### WORK REQUIRED
In the listing below, locate the lines bearing the word "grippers". Copy every one of them.

______

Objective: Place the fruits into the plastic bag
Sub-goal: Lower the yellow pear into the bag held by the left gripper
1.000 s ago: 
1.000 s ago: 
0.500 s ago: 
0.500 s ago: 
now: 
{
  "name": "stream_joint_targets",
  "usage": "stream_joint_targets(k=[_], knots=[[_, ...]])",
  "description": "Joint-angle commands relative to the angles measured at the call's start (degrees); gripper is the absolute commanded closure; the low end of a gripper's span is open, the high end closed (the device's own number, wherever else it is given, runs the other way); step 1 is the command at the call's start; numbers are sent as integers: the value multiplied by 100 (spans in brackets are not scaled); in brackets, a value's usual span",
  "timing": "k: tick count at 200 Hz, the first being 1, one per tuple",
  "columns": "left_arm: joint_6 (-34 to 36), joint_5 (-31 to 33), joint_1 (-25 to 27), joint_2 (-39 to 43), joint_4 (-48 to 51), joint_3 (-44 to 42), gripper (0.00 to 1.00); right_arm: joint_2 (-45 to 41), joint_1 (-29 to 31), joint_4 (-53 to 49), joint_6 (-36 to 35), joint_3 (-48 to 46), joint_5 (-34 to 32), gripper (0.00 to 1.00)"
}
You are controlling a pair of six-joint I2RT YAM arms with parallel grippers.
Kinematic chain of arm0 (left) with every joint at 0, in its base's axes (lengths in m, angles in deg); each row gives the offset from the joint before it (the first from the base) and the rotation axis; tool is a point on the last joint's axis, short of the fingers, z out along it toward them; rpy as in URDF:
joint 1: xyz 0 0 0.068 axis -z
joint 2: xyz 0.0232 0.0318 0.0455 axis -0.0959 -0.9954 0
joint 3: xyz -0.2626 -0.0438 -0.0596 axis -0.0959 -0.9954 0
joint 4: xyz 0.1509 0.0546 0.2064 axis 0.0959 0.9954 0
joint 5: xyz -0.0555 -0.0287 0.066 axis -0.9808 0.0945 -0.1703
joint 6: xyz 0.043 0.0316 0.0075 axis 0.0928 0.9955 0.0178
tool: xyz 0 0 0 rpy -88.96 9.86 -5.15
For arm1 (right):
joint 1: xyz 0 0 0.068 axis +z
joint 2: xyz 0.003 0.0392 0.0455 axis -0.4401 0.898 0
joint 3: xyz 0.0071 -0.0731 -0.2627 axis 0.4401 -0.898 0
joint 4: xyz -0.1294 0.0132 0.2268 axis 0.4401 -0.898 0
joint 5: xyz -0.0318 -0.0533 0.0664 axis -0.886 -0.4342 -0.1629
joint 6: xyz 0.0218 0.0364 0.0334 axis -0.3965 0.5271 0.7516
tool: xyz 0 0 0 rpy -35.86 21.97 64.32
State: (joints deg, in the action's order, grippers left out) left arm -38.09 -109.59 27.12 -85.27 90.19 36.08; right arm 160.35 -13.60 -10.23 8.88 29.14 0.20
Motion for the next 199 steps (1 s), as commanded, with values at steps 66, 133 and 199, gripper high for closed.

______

### SOLUTION TO THIS EXERCISE
You are controlling a pair of six-joint I2RT YAM arms with parallel grippers.
State: (joints deg, in the action's order, grippers left out) left arm -38.09 -109.59 27.12 -85.27 90.19 36.08; right arm 160.35 -13.60 -10.23 8.88 29.14 0.20

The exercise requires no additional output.